Exercise brief - Among the entries, find the lines with the string "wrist" and report them.

Records for the task -
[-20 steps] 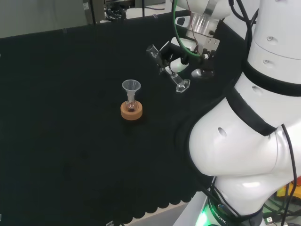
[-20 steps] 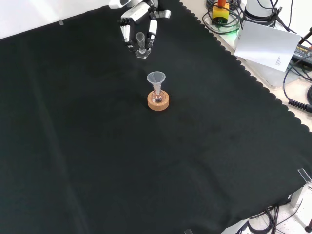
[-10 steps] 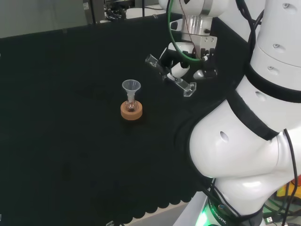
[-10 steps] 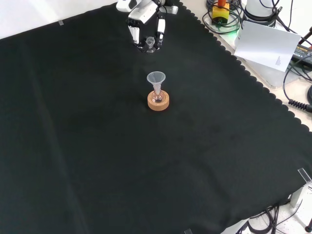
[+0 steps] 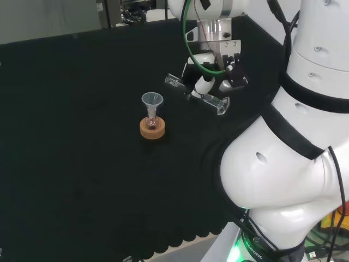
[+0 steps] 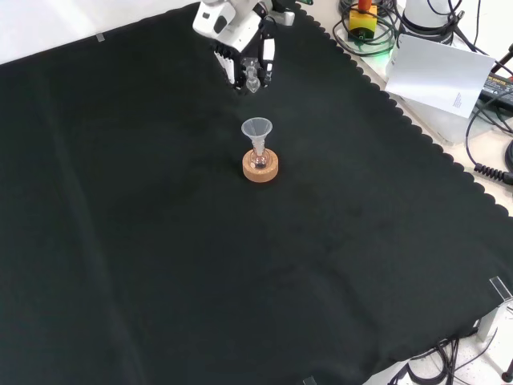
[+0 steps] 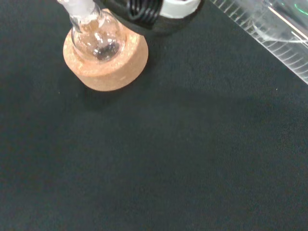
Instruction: Pour the water from the graduated cylinder into the round-bottom flask.
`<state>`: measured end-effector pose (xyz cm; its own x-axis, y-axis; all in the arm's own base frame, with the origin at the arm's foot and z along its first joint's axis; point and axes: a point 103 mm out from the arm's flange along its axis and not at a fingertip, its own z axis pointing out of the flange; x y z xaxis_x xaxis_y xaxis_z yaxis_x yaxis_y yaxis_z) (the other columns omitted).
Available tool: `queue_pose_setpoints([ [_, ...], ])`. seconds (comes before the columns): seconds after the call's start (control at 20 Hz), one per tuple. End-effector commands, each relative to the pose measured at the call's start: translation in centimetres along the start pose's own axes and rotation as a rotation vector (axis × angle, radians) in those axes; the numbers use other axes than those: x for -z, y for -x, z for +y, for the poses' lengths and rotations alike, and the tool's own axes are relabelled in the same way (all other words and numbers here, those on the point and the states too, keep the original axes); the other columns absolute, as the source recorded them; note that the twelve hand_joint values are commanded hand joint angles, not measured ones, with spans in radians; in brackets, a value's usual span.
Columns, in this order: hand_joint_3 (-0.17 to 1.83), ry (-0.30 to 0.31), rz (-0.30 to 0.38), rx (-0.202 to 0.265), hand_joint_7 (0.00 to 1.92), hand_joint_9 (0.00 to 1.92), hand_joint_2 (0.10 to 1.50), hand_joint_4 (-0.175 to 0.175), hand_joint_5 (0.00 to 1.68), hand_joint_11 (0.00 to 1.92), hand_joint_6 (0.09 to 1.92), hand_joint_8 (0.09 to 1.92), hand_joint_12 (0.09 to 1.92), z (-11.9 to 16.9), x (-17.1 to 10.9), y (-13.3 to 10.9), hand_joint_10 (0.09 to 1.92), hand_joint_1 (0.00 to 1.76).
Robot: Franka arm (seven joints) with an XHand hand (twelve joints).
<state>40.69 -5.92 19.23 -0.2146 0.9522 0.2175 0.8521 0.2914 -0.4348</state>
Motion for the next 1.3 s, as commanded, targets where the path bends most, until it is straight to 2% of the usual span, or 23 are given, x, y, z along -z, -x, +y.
queue_pose_setpoints([
  [0.05,0.01,-0.099,-0.034,-0.005,1.52,1.64,1.05,-0.054,1.11,1.39,0.81,0.17,0.66,1.0,0.0,-0.8,0.09,1.15],
  [0.45,0.01,-0.18,-0.08,-0.031,1.53,1.65,1.05,-0.053,1.11,1.39,0.8,0.17,0.66,1.2,-0.1,-0.6,0.09,1.15],
  [1.3,0.01,-0.298,-0.154,-0.057,1.55,1.66,1.05,-0.059,1.12,1.4,0.8,0.16,0.66,1.6,0.5,-1.7,0.09,1.15],
])
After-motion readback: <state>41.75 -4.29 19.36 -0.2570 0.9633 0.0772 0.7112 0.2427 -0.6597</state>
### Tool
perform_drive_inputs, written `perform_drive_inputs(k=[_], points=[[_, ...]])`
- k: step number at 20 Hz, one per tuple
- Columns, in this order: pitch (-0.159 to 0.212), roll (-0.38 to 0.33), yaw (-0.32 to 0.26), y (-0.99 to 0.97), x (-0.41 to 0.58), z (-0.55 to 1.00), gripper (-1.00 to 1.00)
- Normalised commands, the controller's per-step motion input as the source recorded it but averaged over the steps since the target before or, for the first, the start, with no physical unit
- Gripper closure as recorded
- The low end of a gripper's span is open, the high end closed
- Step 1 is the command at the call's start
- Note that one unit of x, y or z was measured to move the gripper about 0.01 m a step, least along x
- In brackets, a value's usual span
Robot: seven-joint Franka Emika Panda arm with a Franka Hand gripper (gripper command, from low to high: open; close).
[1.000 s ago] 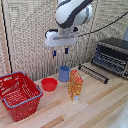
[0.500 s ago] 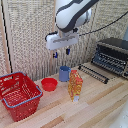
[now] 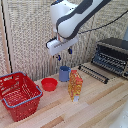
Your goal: Extend the gripper towards the oven tray handle. Grasp the handle and carefully pull the tray out of the oven. Move the gripper above the red bowl. Grab the red bowl gently. Lift the bowl and place it onto the oven tray.
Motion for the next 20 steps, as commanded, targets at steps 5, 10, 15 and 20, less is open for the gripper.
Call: perform_drive_inputs(k=[5,10,15,20], points=[[-0.110,-0.258,0.188,-0.10,0.003,0.00,-1.00],[-0.134,-0.244,0.181,-0.16,0.000,0.00,-1.00],[-0.058,-0.236,0.199,-0.22,0.039,-0.05,-1.00],[-0.003,-0.248,0.197,-0.26,0.003,-0.13,-1.00]])
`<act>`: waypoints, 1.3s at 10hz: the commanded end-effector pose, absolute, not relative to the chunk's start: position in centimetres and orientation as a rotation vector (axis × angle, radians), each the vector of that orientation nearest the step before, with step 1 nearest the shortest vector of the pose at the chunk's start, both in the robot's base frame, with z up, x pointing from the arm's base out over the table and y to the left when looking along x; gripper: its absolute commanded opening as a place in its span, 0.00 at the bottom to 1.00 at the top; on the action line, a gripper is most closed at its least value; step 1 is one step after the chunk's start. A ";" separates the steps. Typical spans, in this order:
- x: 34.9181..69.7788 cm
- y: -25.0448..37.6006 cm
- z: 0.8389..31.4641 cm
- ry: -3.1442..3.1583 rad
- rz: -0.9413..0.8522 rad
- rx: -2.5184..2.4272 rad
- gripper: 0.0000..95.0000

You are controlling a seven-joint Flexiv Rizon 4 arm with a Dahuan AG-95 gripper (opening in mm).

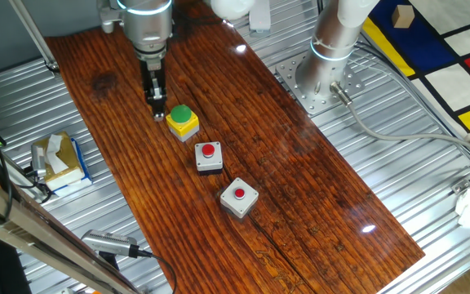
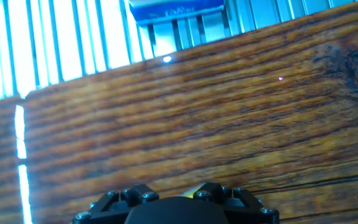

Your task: Press three buttons from left to right in sequence

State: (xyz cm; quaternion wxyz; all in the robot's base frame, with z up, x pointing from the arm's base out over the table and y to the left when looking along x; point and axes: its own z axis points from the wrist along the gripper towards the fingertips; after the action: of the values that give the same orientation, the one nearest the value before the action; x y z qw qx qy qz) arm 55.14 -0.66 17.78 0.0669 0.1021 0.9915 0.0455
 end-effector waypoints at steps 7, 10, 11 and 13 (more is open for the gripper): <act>55.5 0.2 18.1 3.011 0.124 0.258 0.00; 55.4 0.2 18.2 3.033 0.118 0.217 0.00; 55.4 0.3 18.3 3.042 0.108 0.193 0.00; 55.4 0.3 18.3 3.043 0.106 0.190 0.00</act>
State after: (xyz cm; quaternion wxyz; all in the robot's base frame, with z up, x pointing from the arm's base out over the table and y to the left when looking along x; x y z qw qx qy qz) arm 55.41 0.33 18.31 0.0449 0.0628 0.9964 0.0352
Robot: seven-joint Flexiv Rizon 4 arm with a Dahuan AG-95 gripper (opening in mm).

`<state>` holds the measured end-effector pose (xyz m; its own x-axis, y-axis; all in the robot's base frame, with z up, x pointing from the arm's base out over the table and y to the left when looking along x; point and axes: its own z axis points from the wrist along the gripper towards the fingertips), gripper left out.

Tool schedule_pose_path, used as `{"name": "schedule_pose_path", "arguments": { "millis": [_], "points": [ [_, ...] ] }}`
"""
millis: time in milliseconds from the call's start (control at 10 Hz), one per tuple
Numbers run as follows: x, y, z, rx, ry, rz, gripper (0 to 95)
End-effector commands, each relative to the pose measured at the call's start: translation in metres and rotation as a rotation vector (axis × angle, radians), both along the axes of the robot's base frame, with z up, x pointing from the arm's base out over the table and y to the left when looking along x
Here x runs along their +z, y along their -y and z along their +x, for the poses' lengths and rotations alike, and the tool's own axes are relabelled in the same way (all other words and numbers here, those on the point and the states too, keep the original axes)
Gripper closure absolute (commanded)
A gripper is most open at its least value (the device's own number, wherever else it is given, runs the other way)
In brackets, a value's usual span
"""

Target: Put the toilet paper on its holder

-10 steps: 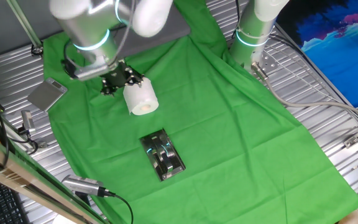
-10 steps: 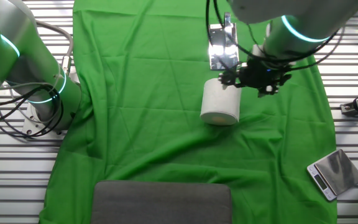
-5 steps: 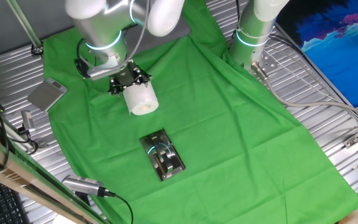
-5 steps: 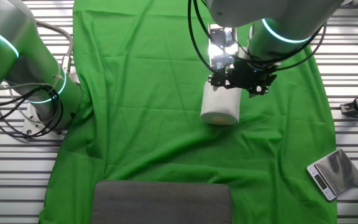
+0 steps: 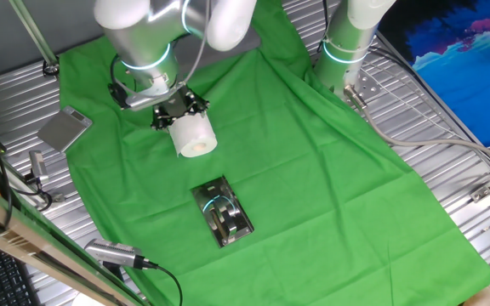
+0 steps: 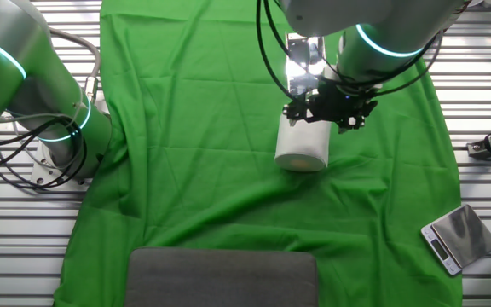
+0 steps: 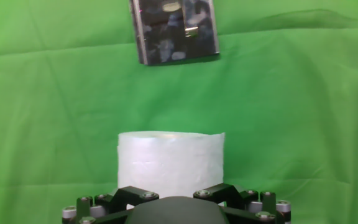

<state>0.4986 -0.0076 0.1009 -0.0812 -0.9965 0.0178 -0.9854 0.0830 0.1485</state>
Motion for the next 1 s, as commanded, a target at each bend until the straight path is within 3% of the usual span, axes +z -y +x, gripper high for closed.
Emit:
{"name": "schedule_pose_path", "arguments": {
  "millis": [100, 400, 1000],
  "points": [
    [-0.004, 0.006, -0.001, 0.013, 0.001, -0.008, 0.0],
    [-0.012, 0.016, -0.006, 0.020, 0.005, -0.001, 0.0],
    [-0.037, 0.012, -0.010, 0.006, 0.045, -0.002, 0.0]
  ]
}}
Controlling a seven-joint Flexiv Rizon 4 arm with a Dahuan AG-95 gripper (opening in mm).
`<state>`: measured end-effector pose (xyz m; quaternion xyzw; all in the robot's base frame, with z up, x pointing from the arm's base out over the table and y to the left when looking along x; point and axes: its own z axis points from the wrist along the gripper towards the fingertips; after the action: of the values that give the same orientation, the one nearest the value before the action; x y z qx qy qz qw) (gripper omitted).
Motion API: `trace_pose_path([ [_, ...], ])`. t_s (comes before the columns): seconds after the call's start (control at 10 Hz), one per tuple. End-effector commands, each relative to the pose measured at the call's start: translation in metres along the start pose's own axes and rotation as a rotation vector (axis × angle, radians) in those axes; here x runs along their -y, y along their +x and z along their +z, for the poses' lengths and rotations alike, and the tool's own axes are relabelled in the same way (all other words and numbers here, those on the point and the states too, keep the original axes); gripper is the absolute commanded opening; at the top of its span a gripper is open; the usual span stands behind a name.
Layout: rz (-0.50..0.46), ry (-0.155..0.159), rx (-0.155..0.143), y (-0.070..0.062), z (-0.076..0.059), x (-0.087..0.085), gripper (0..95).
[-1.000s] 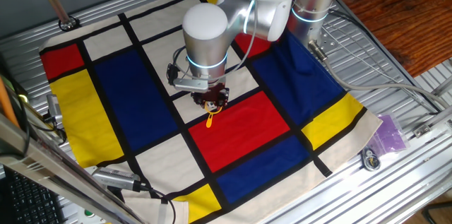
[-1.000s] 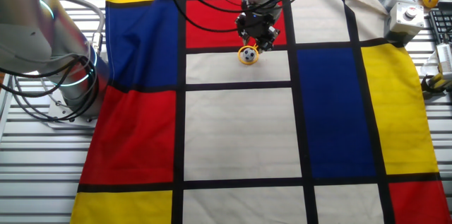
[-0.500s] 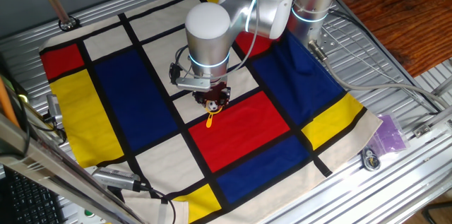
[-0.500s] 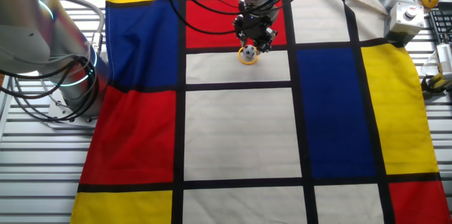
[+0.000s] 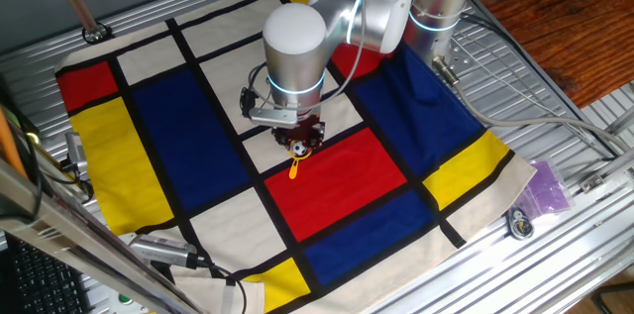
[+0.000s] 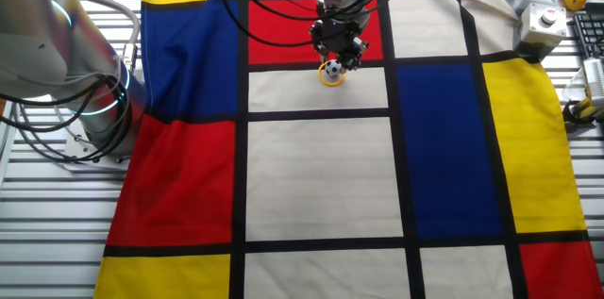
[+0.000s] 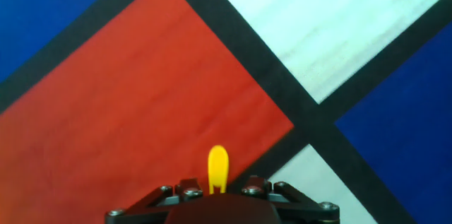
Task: Remove the bubble ring from the ball
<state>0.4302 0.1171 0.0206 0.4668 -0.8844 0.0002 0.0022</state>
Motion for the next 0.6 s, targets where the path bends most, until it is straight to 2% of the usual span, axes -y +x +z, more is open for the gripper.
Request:
trace_pose_path([
  [0.1,0.000,0.004,0.003,0.0000,0.0012,0.0005,19.0],
  [0.2,0.005,0.006,0.003,-0.0001,0.0024,0.0004,19.0],
  [0.3,0.012,0.005,0.003,-0.0001,0.0028,0.0004,0.0],
  [0.6,0.023,0.001,0.001,-0.0010,0.0000,0.0024,0.0],
])
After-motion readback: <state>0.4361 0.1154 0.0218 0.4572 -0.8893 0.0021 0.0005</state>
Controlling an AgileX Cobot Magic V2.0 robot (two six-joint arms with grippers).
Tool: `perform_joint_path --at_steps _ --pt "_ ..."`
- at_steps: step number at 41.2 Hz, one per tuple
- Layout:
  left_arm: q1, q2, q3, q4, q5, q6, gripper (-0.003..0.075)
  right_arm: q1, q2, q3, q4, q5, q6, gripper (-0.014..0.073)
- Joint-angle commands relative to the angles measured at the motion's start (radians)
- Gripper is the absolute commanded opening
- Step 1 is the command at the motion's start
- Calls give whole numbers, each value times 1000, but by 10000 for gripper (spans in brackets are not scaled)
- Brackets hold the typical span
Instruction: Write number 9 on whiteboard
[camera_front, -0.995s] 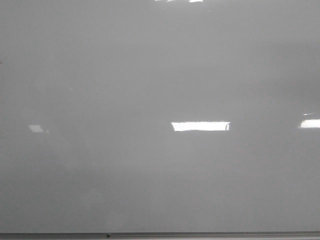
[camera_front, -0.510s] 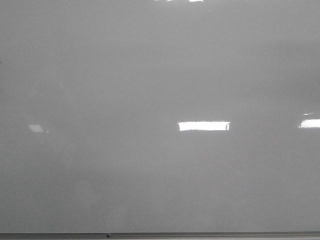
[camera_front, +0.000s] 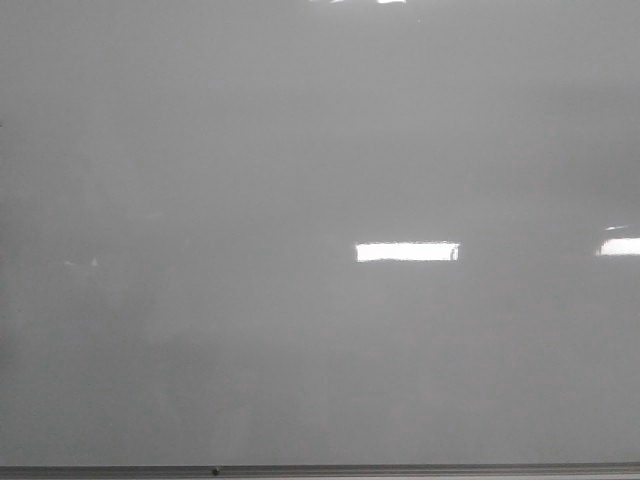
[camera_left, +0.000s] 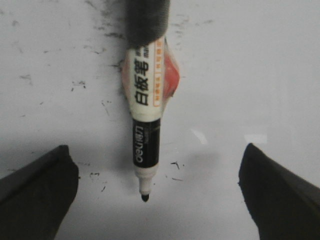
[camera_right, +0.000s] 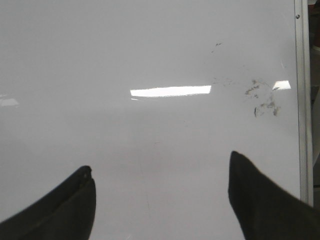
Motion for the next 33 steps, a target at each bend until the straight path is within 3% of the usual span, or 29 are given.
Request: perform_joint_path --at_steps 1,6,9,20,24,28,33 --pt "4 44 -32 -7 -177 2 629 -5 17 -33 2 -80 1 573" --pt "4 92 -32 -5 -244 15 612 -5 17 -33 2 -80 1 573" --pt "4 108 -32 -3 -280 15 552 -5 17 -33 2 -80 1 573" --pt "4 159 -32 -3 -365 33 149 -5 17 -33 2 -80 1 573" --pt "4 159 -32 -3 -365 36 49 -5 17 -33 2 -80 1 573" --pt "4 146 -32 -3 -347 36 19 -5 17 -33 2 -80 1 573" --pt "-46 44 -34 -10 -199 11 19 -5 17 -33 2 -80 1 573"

Problem solution -
State: (xyz cm; quaternion wxyz; all in the robot's base frame, with z up, x pointing from the arm's base out over the table and y to the left when looking along x; point and axes: its own z axis points from the wrist along the gripper towards the fingertips; after the action: of the values that give the same orientation, the one nearest the value before the action; x y z qw qx qy qz) arm 55.14 -0.66 17.78 0.0669 0.1021 0.9915 0.0455
`<state>` holds the measured end-effector pose (xyz m; its own x-axis, y-axis; all in the robot's base frame, with z up, x pointing from the arm's base out over the table and y to the left when looking along x; point and axes: its own z axis points from the wrist along the gripper towards the fingertips), gripper left out.
`<state>`: measured end-effector pose (xyz m; quaternion xyzw; all in the robot's base frame, with z up, x pointing from the arm's base out over the table and y to the left when looking along x; point and axes: its own z axis points from the wrist along the gripper towards the fingertips; after the action: of the values that give the same orientation, the one nearest the value before the action; x y z qx qy qz qw) (gripper omitted).

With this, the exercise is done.